- _WHAT NEEDS TO BE DONE_: Reproduce the records below exactly, leaving out any pictures.

- _GIVEN INFORMATION_:
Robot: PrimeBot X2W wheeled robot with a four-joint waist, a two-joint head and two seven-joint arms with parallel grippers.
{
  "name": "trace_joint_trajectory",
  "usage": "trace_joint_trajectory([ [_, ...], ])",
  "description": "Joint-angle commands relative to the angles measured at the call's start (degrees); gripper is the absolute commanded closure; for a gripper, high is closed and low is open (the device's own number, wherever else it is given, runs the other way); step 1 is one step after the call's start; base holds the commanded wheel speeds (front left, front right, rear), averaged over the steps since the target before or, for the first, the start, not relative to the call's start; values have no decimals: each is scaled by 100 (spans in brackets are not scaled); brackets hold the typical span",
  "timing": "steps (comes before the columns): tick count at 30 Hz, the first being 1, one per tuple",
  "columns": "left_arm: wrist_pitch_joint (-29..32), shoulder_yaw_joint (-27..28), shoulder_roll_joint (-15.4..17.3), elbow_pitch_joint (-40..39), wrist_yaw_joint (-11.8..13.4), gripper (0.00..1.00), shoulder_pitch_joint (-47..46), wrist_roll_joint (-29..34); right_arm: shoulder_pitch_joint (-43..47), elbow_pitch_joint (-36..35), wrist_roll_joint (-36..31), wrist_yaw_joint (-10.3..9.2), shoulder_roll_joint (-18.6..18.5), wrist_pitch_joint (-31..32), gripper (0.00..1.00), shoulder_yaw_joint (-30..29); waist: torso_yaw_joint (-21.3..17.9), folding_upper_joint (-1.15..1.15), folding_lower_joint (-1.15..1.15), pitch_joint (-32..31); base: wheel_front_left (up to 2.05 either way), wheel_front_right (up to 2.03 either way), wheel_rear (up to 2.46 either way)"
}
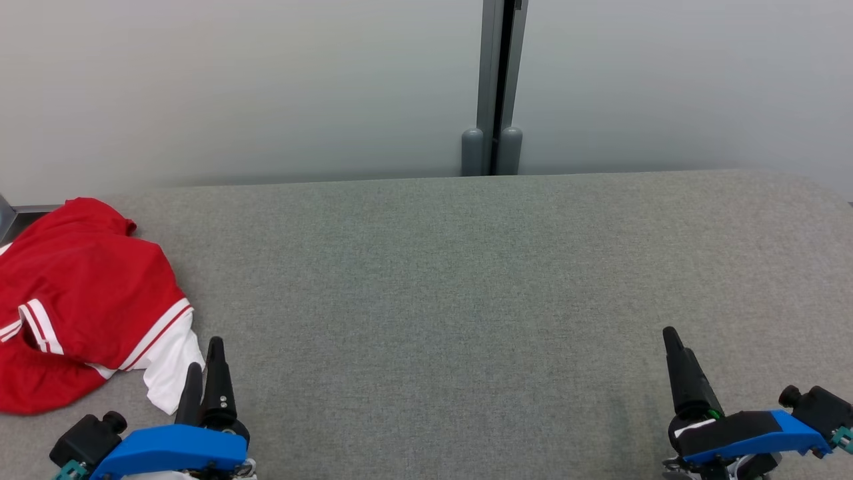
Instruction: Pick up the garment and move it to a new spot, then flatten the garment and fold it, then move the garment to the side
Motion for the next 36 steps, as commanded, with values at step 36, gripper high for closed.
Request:
trace_joint_trajectory([
  [36,-623,-613,314,144,280,0,-8,2860,-129,-155,-2452,37,-60,-467,0,229,6,0,0,20,0,0,0],
])
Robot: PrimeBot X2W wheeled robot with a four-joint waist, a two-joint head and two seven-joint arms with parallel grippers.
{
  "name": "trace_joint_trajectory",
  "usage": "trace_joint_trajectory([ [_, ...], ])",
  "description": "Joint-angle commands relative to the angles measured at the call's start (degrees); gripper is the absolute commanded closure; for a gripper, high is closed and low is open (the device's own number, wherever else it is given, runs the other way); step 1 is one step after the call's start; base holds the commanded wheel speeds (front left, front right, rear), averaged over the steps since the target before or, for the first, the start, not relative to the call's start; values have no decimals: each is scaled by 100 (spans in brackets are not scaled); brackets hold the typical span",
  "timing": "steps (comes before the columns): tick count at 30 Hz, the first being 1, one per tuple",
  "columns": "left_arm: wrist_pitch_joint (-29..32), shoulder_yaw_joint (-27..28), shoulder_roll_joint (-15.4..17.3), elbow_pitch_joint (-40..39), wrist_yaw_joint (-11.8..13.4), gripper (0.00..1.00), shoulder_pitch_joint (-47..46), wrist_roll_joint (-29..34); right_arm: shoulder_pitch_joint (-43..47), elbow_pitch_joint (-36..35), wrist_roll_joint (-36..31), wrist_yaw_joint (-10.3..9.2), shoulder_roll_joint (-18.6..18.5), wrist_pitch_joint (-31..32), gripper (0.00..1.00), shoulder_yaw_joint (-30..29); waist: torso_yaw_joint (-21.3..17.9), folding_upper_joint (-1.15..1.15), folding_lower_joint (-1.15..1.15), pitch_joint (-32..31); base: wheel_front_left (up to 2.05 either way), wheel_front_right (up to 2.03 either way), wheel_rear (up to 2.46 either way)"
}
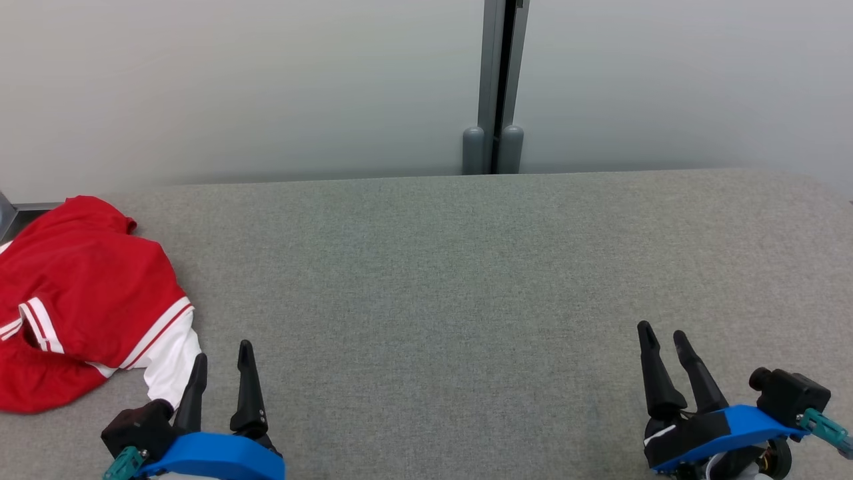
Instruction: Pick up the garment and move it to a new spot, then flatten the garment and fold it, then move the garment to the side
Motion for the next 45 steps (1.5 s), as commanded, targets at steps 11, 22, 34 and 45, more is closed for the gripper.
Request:
trace_joint_trajectory([
  [11,-192,-146,82,26,151,0,13,617,-74,-44,-636,16,-53,-135,0,26,-5,0,0,-6,0,0,0],
  [22,-224,-286,108,37,237,0,61,1025,-60,-30,-1145,18,-58,-238,0,68,-7,0,0,-13,0,0,0],
  [34,-292,-373,171,-44,361,0,106,1416,-45,-49,-1606,20,-60,-301,0,113,-28,0,0,3,0,0,0],
  [45,-344,-479,223,-71,507,0,165,1782,-45,-29,-2021,22,-62,-381,0,158,-35,0,0,-13,0,0,0],
])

- _EXERCISE ANSWER_:
Robot: PrimeBot X2W wheeled robot with a four-joint waist, a two-joint head and two seven-joint arms with parallel grippers.
{
  "name": "trace_joint_trajectory",
  "usage": "trace_joint_trajectory([ [_, ...], ])",
  "description": "Joint-angle commands relative to the angles measured at the call's start (degrees); gripper is the absolute commanded closure; for a gripper, high is closed and low is open (the device's own number, wherever else it is given, runs the other way); step 1 is one step after the call's start; base holds the commanded wheel speeds (front left, front right, rear), averaged over the steps since the target before or, for the first, the start, not relative to the call's start; values have no decimals: each is scaled by 100 (spans in brackets are not scaled); brackets hold the typical span",
  "timing": "steps (comes before the columns): tick count at 30 Hz, the first being 1, one per tuple",
  "columns": "left_arm: wrist_pitch_joint (-29..32), shoulder_yaw_joint (-27..28), shoulder_roll_joint (-15.4..17.3), elbow_pitch_joint (-40..39), wrist_yaw_joint (-11.8..13.4), gripper (0.00..1.00), shoulder_pitch_joint (-47..46), wrist_roll_joint (-29..34); right_arm: shoulder_pitch_joint (-43..47), elbow_pitch_joint (-36..35), wrist_roll_joint (-36..31), wrist_yaw_joint (-10.3..9.2), shoulder_roll_joint (-18.6..18.5), wrist_pitch_joint (-31..32), gripper (0.00..1.00), shoulder_yaw_joint (-30..29); waist: torso_yaw_joint (-21.3..17.9), folding_upper_joint (-1.15..1.15), folding_lower_joint (-1.15..1.15), pitch_joint (-32..31); base: wheel_front_left (up to 2.05 either way), wheel_front_right (up to 2.03 either way), wheel_rear (up to 2.46 either way)"
}
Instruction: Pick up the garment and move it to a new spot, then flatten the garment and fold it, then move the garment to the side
Motion for the next 36 steps, as commanded, with values at step 36, gripper high for closed.
Request:
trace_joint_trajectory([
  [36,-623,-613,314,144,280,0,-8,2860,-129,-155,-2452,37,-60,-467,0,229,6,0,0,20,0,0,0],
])
Robot: PrimeBot X2W wheeled robot with a four-joint waist, a two-joint head and two seven-joint arms with parallel grippers.
{
  "name": "trace_joint_trajectory",
  "usage": "trace_joint_trajectory([ [_, ...], ])",
  "description": "Joint-angle commands relative to the angles measured at the call's start (degrees); gripper is the absolute commanded closure; for a gripper, high is closed and low is open (the device's own number, wherever else it is given, runs the other way); step 1 is one step after the call's start; base holds the commanded wheel speeds (front left, front right, rear), averaged over the steps since the target before or, for the first, the start, not relative to the call's start; values have no decimals: each is scaled by 100 (spans in brackets are not scaled); brackets hold the typical span",
  "timing": "steps (comes before the columns): tick count at 30 Hz, the first being 1, one per tuple",
  "columns": "left_arm: wrist_pitch_joint (-29..32), shoulder_yaw_joint (-27..28), shoulder_roll_joint (-15.4..17.3), elbow_pitch_joint (-40..39), wrist_yaw_joint (-11.8..13.4), gripper (0.00..1.00), shoulder_pitch_joint (-47..46), wrist_roll_joint (-29..34); right_arm: shoulder_pitch_joint (-43..47), elbow_pitch_joint (-36..35), wrist_roll_joint (-36..31), wrist_yaw_joint (-10.3..9.2), shoulder_roll_joint (-18.6..18.5), wrist_pitch_joint (-31..32), gripper (0.00..1.00), shoulder_yaw_joint (-30..29); waist: torso_yaw_joint (-21.3..17.9), folding_upper_joint (-1.15..1.15), folding_lower_joint (-1.15..1.15), pitch_joint (-32..31); base: wheel_front_left (up to 2.05 either way), wheel_front_right (up to 2.03 either way), wheel_rear (up to 2.46 either way)"
}
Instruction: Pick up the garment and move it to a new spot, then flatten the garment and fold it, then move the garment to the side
Motion for the next 45 steps (1.5 s), as commanded, targets at steps 11, 22, 34 and 45, more is closed for the gripper.
Request:
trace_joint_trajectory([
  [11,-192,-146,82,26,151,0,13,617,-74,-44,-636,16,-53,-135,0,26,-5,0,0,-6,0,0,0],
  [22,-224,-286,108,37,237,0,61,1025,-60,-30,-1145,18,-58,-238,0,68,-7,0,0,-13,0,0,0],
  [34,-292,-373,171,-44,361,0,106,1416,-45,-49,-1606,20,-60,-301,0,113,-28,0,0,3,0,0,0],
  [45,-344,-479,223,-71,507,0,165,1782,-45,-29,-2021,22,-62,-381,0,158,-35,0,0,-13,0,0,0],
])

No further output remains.